Bad Dürrenberg ist sehenswert und bietet dazu noch Gesundes
Irgendwie hatte er es mit dem Salz – und für dessen Erschließung eben nicht nur ein glückliches Händchen, sondern jede Menge Wissen. Sein Hobby, dem er schon als Tischler-Azubi frönte, brachte Johann Gottfried Borlach letztlich gar den Titel kurfürstlich-sächsischer Bergrat ein. Der Geologe gründete unter anderem die Arterner, die Kösener und die Dürrenberger Saline.

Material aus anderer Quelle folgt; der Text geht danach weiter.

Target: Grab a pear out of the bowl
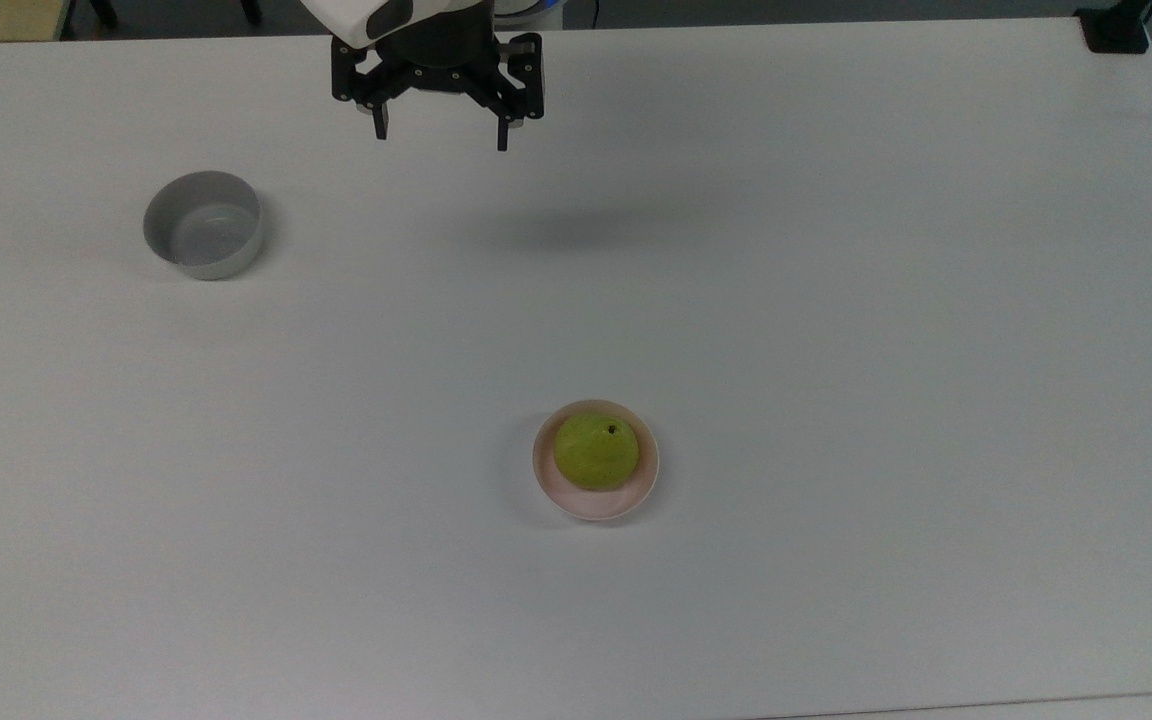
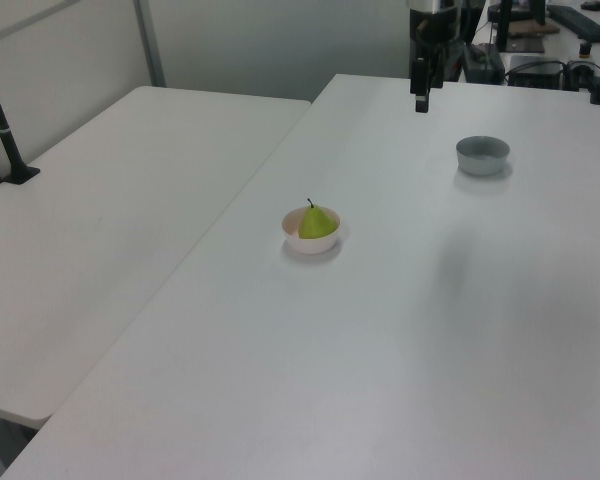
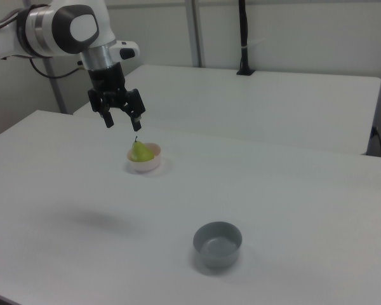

1763 fand man in Dürrenberg die Sole, die er bereits angekündigt hatte. Das überwältigende Gradierwerk am Rande des Kurparks in Bad Dürrenberg mit all seinen Anlagen steht im Mittelpunkt der Landesgartenschau, die von April bis Oktober 2024 Tausende Besucher anlocken soll. Für Millionen Euro und mit großem Aufwand sind die historischen Anlagen in den vergangenen Jahren saniert und modernisiert worden. Für den, der nicht nur flüchtig seine Schritte in die Stadt lenkt, sondern sich auf diese kleine Perle im Chemierevier einlässt, wird es viel zu entdecken und so manche schöne Überraschung geben.
Wer weiß schon, dass das die Stadt dominierende Gradierwerk – übrigens das längste zusammenhängende in Deutschland überhaupt – im Gegensatz zu allen anderen erhaltenen Gradierwerken nie speziell für die Kurinhalation umgestaltet wurde? Die Anlage, heute Denkmal, ist so weitgehend im technischen Zustand des frühen 19. Jahrhunderts erhalten. Auch die Anlagen zur Verteilung der Sole auf dem Gradierwerk sind beachtliche Zeugen des vorigen und vorvorigen Jahrhunderts. Ein Kleinod für Freaks der historischen Technik.
Wer interessiert ist, kann so ursprüngliche Fundamente und Röhren noch sehen und nachvollziehen, wie die Anlage zur Salzgewinnung einst funktionierte. Im Museum im Borlachturm, dem Ort, an dem die Solequelle erschlossen wurde, wird heute die Geschichte der Salzgewinnung erzählt. Das weiße Gold hat ihre Entwicklung geprägt. Das Museum zeigt anhand von historischen Exponaten, wie aus Sole Salz wurde, wie die Wasserkunst funktionierte, wie sich das Kurwesen etablierte und vieles mehr. Derzeit allerdings ist das Borlachmuseum bis auf weiteres geschlossen und Besichtigungen sind nur im Rahmen einer gebuchten Führung möglich. Apropos Kurwesen: Die feine Zerstäubung von Sole über Schwarzdorn-Reisig brachte einen schönen Nebeneffekt, der der Stadt letztlich eine weitere Blüte und den Namenszusatz Bad bescherte: Ab 1846 begann die medizinische Nutzung, die ersten Kurgäste reisten an. Man hatte gemerkt, dass das Salz in der Luft um das Gradierwerk herum ein Meeresklima schafft, das den Atemwegen gut tut.
Warum also in die Ferne schweifen, wenn das Gute doch so nahe liegt? So ist es durchaus kein Wunder, hier und da noch eine feine Kurstadt-Villa zu sehen. Und nicht nur das. Flanierende Kurgäste wussten schon damals, dass die Grünanlage hinter dem Gradierwerk mit dem Palmen- und Vogelhaus und der Kaltinhaliergrotte der Hit ist. Hier in der Grotte wird heute wieder Sole zerstäubt. Der Kurpark, der mit seiner Gartenkunst eine der schönsten historischen Parkanlagen Sachsen-Anhalts ist, steht längst unter Denkmalschutz. Seit 2017 ist er Teil des Netzwerks »Gartenträume – Historische Parks in Sachsen-Anhalt«.